If "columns" shows up in a line of the material, return that line.
======== Recorded data
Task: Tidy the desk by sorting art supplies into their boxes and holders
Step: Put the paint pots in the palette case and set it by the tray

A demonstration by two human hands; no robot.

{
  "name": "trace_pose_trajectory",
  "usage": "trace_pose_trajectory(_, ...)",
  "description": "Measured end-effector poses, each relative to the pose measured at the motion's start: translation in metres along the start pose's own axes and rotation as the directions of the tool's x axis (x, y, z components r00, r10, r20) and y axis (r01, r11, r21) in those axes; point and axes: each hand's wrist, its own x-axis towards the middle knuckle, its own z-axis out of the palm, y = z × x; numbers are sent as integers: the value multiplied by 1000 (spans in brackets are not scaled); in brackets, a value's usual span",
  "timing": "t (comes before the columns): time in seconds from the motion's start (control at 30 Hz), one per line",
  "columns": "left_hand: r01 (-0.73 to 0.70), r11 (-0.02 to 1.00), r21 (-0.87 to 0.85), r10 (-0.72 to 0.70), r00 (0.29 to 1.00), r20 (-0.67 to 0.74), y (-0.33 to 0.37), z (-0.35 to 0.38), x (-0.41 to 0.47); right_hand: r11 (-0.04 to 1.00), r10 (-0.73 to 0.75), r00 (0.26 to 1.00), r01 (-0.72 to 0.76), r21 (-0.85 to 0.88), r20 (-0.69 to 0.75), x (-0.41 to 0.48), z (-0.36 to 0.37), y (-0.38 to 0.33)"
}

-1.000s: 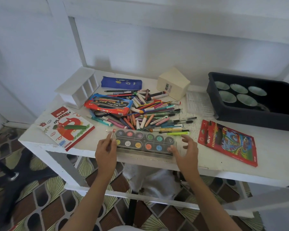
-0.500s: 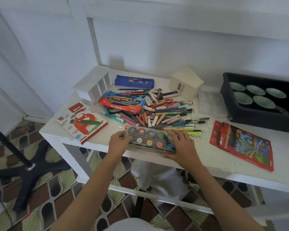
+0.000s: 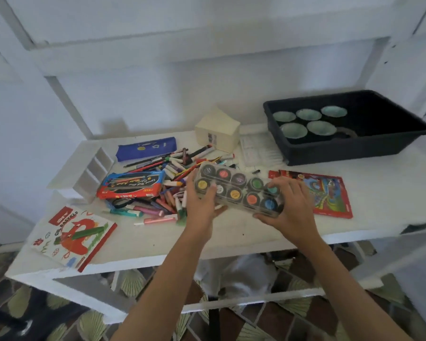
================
» **Answer for the task**:
  "timing": "t (comes before the columns): time in seconds from the motion's start (control at 30 Hz), one per line",
  "columns": "left_hand: r01 (-0.73 to 0.70), r11 (-0.02 to 1.00), r21 (-0.87 to 0.85), r10 (-0.72 to 0.70), r00 (0.29 to 1.00), r20 (-0.67 to 0.74), y (-0.33 to 0.37), z (-0.35 to 0.38), x (-0.41 to 0.47); right_hand: r11 (-0.04 to 1.00), r10 (-0.73 to 0.75), r00 (0.26 to 1.00), r01 (-0.72 to 0.76), r21 (-0.85 to 0.88), r20 (-0.69 to 0.75), x (-0.41 to 0.48), z (-0.36 to 0.37), y (-0.38 to 0.33)"

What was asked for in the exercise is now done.